Aujourd’hui, les deux sous-traitants japonais de la défense -Pasco Corporation et Kobe Steel ont révélé les failles de sécurité survenues en mai 2018 et en juin 2015 / août 2016.

Le fournisseur géospatial et le principal fournisseur d’acier confirment également cet accès autorisé au réseau interne et infectent les systèmes qu’il contient avec des logiciels malveillants lors des deux incidents.

Pasco est un fournisseur de données satellitaires et Kobe est le fournisseur de pièces de sous-marins pour les forces d’autodéfense japonaises. Selon Pasco, la violation n’a entraîné aucune fuite d’informations relatives à la défense. Cependant, la déclaration de Kobe n’a rien mentionné là-dessus. Mais, selon les rapports de Nikkei, 250 fichiers contenant des données liées au ministère de la Défense et des informations personnelles ont été compromis en raison du piratage du serveur de l’entreprise.
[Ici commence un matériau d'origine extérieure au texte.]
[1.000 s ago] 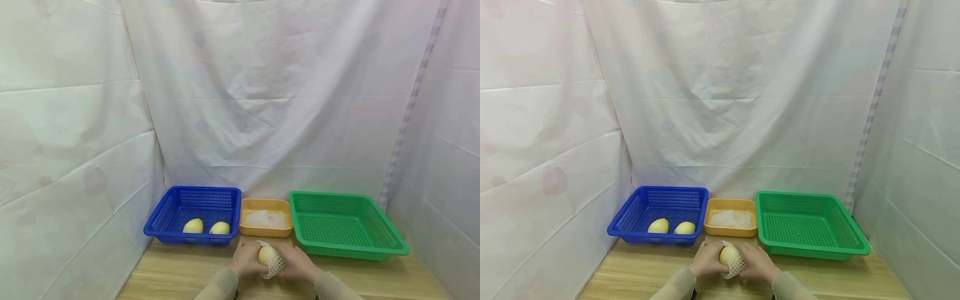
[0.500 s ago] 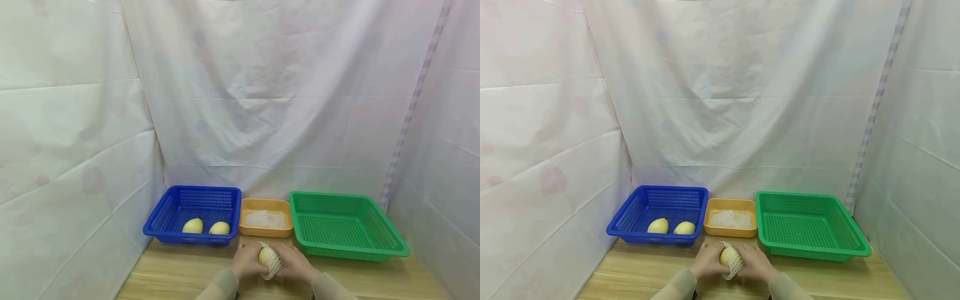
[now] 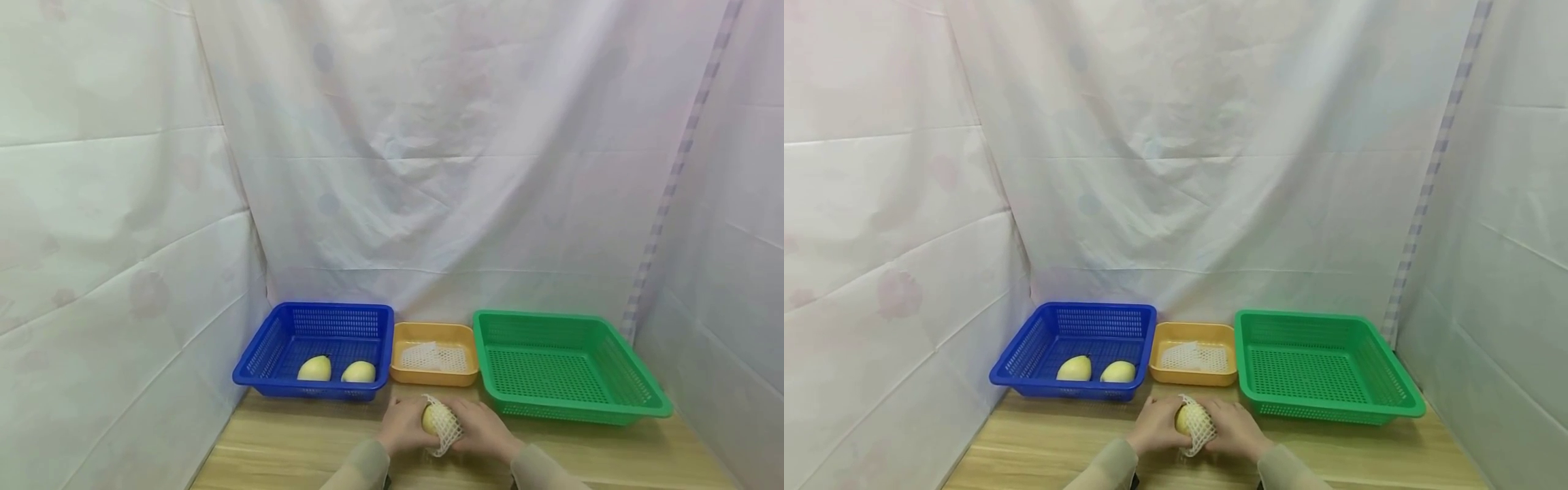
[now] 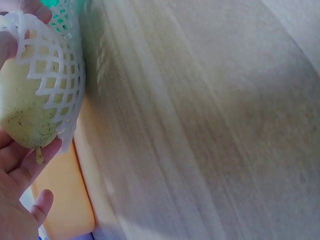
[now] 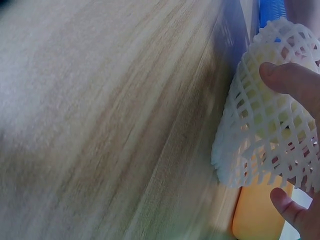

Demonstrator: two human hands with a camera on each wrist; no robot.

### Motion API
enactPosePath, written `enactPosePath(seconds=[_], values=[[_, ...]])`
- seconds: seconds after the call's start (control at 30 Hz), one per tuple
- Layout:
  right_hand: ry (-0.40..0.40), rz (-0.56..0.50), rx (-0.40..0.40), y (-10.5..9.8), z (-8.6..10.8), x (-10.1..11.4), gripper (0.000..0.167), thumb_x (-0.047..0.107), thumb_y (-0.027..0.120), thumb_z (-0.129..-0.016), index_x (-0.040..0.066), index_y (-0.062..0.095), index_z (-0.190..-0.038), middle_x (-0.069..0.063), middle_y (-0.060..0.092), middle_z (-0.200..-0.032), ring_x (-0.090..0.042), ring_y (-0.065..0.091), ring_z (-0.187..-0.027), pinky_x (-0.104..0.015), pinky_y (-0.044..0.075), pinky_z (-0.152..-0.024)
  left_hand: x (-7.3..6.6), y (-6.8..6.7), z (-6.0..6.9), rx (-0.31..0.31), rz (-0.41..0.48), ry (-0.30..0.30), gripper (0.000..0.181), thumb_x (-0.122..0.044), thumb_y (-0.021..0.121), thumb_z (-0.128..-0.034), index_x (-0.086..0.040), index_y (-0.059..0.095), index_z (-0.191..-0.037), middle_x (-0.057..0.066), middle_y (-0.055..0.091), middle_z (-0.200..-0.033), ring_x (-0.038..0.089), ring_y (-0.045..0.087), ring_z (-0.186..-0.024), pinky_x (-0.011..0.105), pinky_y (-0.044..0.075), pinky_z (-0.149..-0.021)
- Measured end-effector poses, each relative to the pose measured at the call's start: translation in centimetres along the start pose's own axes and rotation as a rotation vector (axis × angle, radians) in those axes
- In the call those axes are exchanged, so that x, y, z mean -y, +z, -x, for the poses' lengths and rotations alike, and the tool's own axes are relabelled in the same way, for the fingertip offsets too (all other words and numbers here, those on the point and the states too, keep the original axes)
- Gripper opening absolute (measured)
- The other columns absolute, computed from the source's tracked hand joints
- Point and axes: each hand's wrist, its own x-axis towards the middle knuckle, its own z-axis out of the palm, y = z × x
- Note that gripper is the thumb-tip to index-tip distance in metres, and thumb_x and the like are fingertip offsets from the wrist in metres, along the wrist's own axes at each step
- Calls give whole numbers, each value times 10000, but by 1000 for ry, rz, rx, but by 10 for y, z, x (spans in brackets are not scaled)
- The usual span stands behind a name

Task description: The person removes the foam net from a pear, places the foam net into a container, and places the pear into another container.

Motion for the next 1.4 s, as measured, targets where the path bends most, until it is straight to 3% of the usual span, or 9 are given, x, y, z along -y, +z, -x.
enactPosePath(seconds=[0.37,0.63,0.87,1.4], values=[[-2,23,-7,-4,0,0,819,327,856,-644,172,513,-1372,2,610,-1258,-195,581,-1106,-504,445,-896,3,0,0,7,43,2,536,-433,825,-569,-220,655,-1030,-208,586,-849,-6,509,-744,442,354,-866],[15,13,9,-5,0,-1,788,294,854,-643,189,532,-1354,16,610,-1256,-203,579,-1111,-548,434,-896,4,-2,1,15,75,-10,551,-433,826,-577,-206,660,-1052,-206,598,-875,-9,518,-767,475,352,-913],[14,38,3,-3,1,-3,723,269,849,-641,167,570,-1300,11,627,-1224,-192,586,-1091,-525,452,-875,5,-4,6,10,76,-8,574,-463,821,-597,-191,664,-1078,-190,616,-921,-6,518,-776,374,337,-835],[21,49,8,-5,-1,-2,666,297,846,-661,111,605,-1254,-27,650,-1190,-211,604,-1060,-520,463,-860,11,-1,6,7,121,-30,634,-473,816,-601,-190,657,-1146,-186,631,-985,-7,522,-784,329,330,-787]])
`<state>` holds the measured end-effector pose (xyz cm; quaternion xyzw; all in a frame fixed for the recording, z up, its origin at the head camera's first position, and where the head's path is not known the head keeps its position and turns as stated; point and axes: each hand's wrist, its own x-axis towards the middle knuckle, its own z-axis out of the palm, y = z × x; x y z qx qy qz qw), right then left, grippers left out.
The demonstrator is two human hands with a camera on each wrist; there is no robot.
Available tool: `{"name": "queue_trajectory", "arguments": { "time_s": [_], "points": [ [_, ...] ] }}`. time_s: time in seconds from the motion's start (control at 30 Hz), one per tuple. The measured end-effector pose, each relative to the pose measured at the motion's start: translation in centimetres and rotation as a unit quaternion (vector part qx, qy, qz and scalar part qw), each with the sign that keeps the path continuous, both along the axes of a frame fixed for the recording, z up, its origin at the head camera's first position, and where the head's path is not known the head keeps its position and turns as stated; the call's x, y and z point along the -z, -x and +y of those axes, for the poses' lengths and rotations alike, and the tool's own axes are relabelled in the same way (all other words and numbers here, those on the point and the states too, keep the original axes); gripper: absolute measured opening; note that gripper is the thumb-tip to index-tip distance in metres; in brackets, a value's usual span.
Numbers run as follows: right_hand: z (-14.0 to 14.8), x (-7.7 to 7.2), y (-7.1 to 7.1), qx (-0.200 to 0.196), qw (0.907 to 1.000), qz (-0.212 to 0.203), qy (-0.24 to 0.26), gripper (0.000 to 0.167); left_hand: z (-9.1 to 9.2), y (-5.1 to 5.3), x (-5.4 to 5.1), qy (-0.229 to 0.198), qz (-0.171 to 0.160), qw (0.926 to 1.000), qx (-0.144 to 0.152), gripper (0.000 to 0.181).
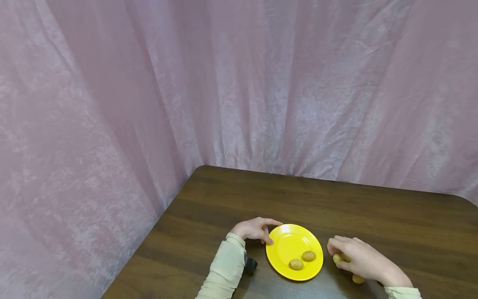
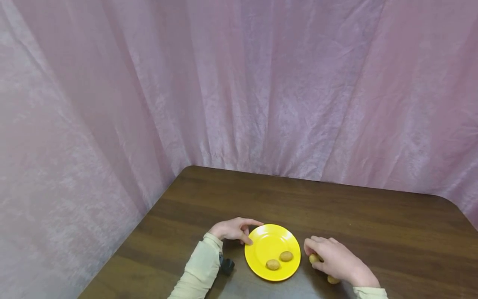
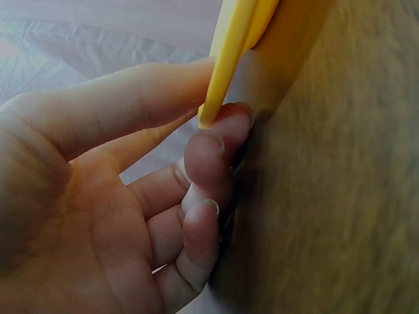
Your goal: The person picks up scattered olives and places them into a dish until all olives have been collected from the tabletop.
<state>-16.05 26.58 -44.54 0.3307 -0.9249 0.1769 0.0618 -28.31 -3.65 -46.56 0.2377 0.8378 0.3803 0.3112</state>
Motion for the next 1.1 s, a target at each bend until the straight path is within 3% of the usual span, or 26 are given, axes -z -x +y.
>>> {"name": "queue_trajectory", "arguments": {
  "time_s": [0.2, 0.37, 0.57, 0.83, 1.1],
  "points": [
    [-1.2, -1.4, -0.2, 0.057, 0.9966, 0.059, -0.004, 0.034, 0.0, 0.0, -0.2, 0.002, -0.001, 1.0000, 0.000, 0.060],
    [-2.7, -2.2, 0.3, 0.052, 0.9947, 0.088, 0.011, 0.027, -0.1, -0.1, -0.2, 0.007, 0.000, 1.0000, -0.002, 0.060],
    [-4.0, -2.2, 1.2, 0.026, 0.9985, 0.044, 0.020, 0.027, 0.0, -0.1, -0.2, 0.015, 0.003, 0.9999, 0.003, 0.060],
    [-5.4, -1.3, 2.3, 0.023, 0.9977, -0.031, 0.056, 0.026, 0.0, 0.1, -0.4, 0.023, 0.008, 0.9997, 0.000, 0.059],
    [-5.9, 0.0, 2.7, 0.054, 0.9977, -0.004, 0.040, 0.021, 0.0, 0.0, -0.5, 0.014, 0.006, 0.9999, 0.004, 0.060]
  ]
}}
Le ministre japonais de la Défense, lors d’une conférence de presse le 31 janvier, a déclaré que les deux sociétés sont les dernières des quatre sociétés liées à la défense piratées entre 2016 et 2019. Il a également déclaré lors de la conférence que ce n’est pas la question qui est révélée au public: “il devrait être rendu public. Il est nécessaire de faire connaître et de réfléchir aux défenses du monde”.
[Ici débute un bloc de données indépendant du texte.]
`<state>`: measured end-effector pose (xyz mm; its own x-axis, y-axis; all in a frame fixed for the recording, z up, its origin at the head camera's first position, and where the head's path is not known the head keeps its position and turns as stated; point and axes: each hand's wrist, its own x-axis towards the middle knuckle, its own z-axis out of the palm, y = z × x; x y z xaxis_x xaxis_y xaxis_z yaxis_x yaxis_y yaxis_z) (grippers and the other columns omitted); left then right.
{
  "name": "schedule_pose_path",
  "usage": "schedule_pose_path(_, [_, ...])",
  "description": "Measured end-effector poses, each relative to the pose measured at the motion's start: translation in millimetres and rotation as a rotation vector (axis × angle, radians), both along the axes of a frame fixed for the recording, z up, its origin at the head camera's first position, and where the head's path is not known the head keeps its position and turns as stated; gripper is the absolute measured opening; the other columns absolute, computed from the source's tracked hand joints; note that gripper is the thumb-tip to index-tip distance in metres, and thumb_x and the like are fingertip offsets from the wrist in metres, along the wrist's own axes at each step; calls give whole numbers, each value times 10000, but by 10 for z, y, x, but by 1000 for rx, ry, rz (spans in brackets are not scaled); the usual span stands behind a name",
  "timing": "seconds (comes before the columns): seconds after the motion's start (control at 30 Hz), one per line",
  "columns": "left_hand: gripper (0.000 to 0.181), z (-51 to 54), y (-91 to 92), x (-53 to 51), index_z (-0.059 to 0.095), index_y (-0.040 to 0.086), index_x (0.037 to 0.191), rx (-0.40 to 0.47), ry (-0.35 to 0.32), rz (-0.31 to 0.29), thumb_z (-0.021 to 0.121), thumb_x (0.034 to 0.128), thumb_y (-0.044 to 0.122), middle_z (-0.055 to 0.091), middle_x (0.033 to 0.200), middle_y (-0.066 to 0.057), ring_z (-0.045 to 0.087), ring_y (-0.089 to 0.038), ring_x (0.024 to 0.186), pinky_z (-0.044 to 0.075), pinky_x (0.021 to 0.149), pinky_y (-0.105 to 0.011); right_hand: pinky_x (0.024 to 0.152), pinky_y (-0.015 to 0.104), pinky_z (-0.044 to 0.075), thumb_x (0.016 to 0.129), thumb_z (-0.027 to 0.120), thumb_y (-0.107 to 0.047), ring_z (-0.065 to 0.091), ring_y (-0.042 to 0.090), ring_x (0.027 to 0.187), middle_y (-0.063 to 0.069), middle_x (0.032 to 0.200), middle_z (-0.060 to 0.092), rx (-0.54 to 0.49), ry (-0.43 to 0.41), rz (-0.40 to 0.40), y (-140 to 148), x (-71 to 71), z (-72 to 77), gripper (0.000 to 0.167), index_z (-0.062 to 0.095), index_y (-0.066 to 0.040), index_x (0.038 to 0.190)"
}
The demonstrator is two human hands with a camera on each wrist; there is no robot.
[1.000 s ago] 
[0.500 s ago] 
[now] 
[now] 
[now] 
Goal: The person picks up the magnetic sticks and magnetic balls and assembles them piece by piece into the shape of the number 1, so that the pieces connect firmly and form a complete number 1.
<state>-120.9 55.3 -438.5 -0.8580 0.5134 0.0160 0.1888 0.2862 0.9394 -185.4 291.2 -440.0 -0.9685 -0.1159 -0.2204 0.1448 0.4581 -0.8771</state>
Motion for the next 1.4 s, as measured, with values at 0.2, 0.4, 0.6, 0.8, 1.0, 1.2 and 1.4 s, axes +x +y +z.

Les deux autres entrepreneurs qui ont été infiltrés par les assaillants sont Mitsubishi Electric et NEC. Tous deux ont confirmé que leurs systèmes avaient été violés par une déclaration. Mitsubishi a révélé que la violation pourrait conduire à des informations personnelles et confidentielles sur l’entreprise avec 200 Mo de documents exposés lors de l’attaque qui a eu lieu le 28 juin 2019.
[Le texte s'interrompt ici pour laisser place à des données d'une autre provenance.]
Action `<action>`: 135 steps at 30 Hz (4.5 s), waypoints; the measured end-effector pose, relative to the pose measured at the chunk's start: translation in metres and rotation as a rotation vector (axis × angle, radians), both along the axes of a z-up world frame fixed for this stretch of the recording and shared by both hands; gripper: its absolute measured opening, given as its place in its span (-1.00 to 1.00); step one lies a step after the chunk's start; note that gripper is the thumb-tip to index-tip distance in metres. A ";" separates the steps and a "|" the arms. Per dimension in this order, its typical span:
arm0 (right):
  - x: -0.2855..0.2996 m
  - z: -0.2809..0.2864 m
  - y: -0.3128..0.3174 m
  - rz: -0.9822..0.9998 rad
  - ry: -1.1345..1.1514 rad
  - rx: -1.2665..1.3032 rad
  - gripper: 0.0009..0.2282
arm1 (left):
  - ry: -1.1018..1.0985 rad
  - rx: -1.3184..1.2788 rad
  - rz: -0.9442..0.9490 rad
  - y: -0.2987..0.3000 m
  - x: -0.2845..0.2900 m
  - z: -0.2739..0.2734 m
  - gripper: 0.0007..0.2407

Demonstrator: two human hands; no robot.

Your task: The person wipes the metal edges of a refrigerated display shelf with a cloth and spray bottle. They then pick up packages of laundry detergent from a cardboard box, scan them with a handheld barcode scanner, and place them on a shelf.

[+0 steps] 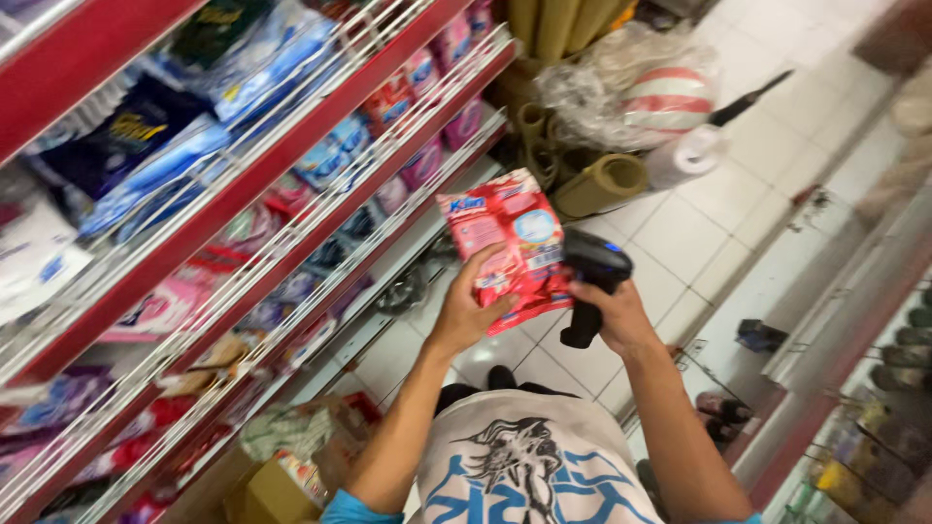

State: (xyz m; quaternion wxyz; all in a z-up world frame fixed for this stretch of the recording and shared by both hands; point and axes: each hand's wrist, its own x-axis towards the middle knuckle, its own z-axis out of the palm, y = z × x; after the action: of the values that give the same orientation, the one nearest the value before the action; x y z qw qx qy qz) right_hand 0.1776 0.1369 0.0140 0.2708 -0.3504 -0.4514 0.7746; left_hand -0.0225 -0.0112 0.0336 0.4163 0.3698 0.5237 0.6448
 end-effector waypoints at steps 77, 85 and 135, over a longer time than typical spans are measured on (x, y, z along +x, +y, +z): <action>-0.128 0.047 -0.131 0.017 -0.158 0.522 -0.83 | -0.050 0.309 0.439 -0.099 -0.104 0.073 -0.71; -0.195 0.083 -0.095 -0.216 0.129 0.680 -0.73 | 0.781 0.295 0.393 -0.092 -0.139 0.159 -0.49; -0.326 0.307 0.236 -0.092 0.032 1.835 -0.30 | 1.830 0.103 0.819 0.181 -0.238 0.328 -0.92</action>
State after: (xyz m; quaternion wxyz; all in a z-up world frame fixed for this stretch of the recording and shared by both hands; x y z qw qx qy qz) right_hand -0.1484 0.3732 0.3206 0.4796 -0.0050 -0.8711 0.1060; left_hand -0.2608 0.1697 0.3613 -0.4167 0.5322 0.7008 0.2280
NEC a déclaré que les serveurs appartenant à l’unité commerciale de défense avaient été consultés sans autorisation en décembre 2019 par un inconnu, mais il n’y a aucun dommage, comme une fuite d’informations a été confirmée jusqu’à présent.

“Selon les personnes impliquées, les pirates chinois de Tick auraient pu être impliqués”, a rapporté Nikkei après que Mitsubishi a révélé la violation.

Le rapport d’Asashi Shimbum indique que «au moins des dizaines d’ordinateurs et de serveurs au Japon et à l’étranger se sont avérés compromis. Le compte détourné a été utilisé pour s’infiltrer dans le réseau interne de l’entreprise et a continué à obtenir un accès non autorisé à des PC à gestion intermédiaire qui avaient un accès étendu à des informations sensibles ».

Tick, également connu sous le nom de bronze Butler et RedBaldNight, est un groupe de piratage soutenu par l’État avec des liens chinois avec un accent sur le vol d’informations et le cyberespionnage. Ce groupe cible principalement les organisations japonaises de plusieurs secteurs, notamment la fabrication, les infrastructures, les relations internationales et l’industrie lourde. Leur objectif principal est de voler la propriété intellectuelle et les informations d’entreprise et d’exploiter diverses vulnérabilités zéro.